■ **Problem description**
Locate the line that contains "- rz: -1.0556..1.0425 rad". Reproduce it and all following lines up to the end of the material, exactly and with nothing added.

+++ Collected data

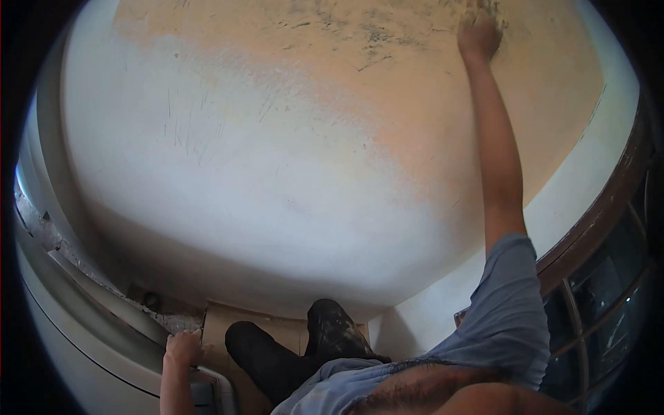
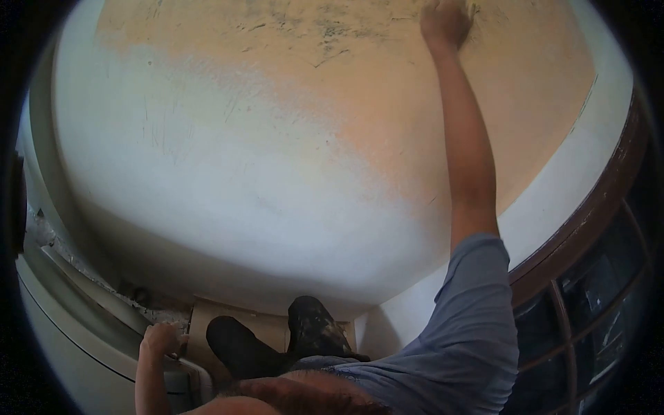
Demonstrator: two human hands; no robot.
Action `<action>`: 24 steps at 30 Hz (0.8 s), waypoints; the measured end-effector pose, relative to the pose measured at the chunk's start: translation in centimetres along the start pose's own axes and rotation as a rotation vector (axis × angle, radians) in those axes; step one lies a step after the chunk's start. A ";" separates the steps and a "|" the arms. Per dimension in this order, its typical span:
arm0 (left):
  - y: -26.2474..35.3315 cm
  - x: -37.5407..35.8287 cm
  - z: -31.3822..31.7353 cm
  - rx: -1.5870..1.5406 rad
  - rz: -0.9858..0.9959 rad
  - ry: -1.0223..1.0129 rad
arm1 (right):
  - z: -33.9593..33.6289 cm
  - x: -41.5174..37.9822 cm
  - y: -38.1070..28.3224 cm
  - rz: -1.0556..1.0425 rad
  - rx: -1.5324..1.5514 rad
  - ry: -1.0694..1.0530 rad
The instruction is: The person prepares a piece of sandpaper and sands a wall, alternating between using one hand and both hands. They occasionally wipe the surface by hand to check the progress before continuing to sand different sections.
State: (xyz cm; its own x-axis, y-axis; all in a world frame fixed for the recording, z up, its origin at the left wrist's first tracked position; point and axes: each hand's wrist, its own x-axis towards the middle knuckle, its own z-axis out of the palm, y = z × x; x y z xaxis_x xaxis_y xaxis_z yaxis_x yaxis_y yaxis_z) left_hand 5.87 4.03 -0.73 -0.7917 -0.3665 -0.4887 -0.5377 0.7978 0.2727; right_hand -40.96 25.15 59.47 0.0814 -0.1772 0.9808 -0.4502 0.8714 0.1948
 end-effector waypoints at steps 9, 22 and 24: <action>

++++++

■ **Response**
  - rz: -1.0556..1.0425 rad
  - rx: -1.5324..1.5514 rad
  - ry: -1.0694..1.0530 rad
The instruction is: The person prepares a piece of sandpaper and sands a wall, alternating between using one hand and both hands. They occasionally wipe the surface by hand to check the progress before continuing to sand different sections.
State: (xyz cm; its own x-axis, y-axis; all in a world frame fixed for the recording, z up, its origin at the left wrist's first tracked position; point and axes: each hand's wrist, its own x-axis towards the middle knuckle, its own z-axis out of the palm, y = z × x; x y z xaxis_x xaxis_y xaxis_z yaxis_x yaxis_y yaxis_z) left_hand 5.87 4.03 -0.73 -0.7917 -0.3665 -0.4887 -0.5377 0.7978 0.2727; right_hand -40.96 25.15 59.47 0.0814 -0.1772 0.9808 -0.4502 0.8714 0.1948
 end-effector waypoints at steps 9, 22 and 24: <action>

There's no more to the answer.